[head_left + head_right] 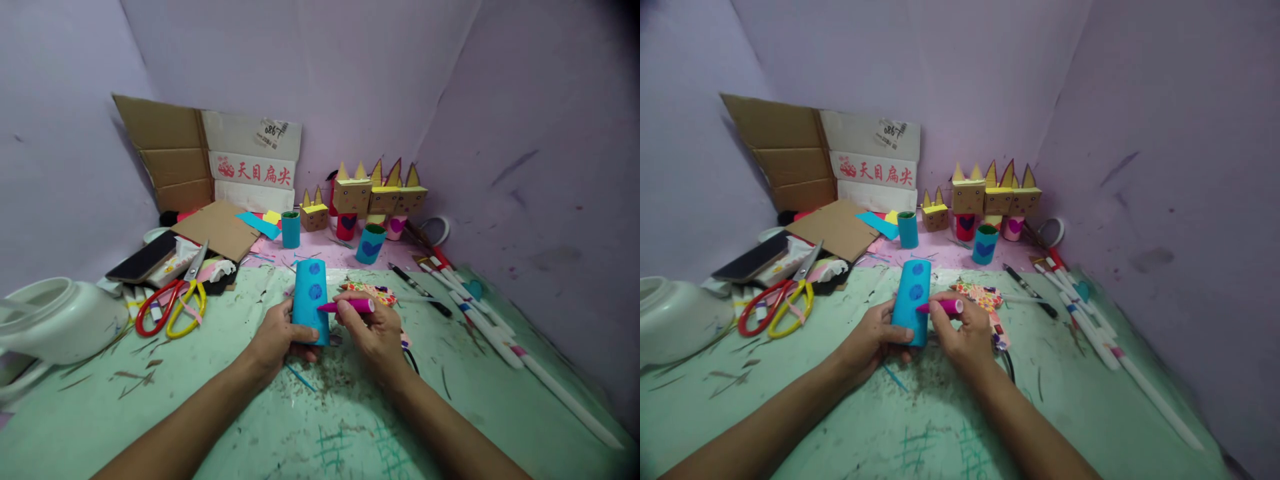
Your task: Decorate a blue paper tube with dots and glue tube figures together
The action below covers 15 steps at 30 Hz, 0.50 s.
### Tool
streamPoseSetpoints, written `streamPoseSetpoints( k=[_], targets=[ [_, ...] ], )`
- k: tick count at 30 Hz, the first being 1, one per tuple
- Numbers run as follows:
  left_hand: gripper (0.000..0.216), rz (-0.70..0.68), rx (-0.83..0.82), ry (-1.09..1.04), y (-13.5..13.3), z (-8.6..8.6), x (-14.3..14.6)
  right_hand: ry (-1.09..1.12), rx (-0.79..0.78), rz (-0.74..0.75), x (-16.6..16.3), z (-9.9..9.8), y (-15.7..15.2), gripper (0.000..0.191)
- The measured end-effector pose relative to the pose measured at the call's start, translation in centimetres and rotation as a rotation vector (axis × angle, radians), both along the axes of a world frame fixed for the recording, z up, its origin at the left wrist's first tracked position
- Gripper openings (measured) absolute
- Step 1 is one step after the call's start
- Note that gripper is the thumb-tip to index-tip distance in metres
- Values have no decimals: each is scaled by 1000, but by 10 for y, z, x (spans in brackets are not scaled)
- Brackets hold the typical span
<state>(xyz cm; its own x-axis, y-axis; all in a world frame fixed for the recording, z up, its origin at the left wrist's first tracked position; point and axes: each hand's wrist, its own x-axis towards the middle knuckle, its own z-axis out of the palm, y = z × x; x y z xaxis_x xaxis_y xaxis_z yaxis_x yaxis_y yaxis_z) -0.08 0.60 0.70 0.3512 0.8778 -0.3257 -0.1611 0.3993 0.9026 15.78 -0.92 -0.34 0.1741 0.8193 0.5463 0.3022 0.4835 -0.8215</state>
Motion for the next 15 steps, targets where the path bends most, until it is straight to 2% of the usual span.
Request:
streamPoseSetpoints(
  k=[3, 9, 15],
  targets=[
    [53, -1, 4, -9, 0, 0, 0, -35, 6, 20, 0, 2, -1, 15],
    [54, -7, 13, -8, 0, -1, 0, -31, 1, -33, 1, 4, -1, 17],
    [53, -9, 10, -8, 0, -1, -1, -20, -21, 14, 2, 3, -1, 16]
  ],
)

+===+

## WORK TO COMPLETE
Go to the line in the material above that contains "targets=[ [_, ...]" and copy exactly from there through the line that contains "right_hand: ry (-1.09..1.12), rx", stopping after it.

## RESPONSE TO THIS EXERCISE
streamPoseSetpoints, written `streamPoseSetpoints( k=[_], targets=[ [_, ...] ], )`
- k: tick count at 30 Hz, the first being 1, one per tuple
- Numbers run as follows:
  left_hand: gripper (0.000..0.216), rz (-0.70..0.68), rx (-0.83..0.82), ry (-1.09..1.04), y (-13.5..13.3), z (-8.6..8.6), x (-14.3..14.6)
  right_hand: ry (-1.09..1.12), rx (-0.79..0.78), rz (-0.74..0.75), x (-16.6..16.3), z (-9.9..9.8), y (-15.7..15.2), gripper (0.000..0.191)

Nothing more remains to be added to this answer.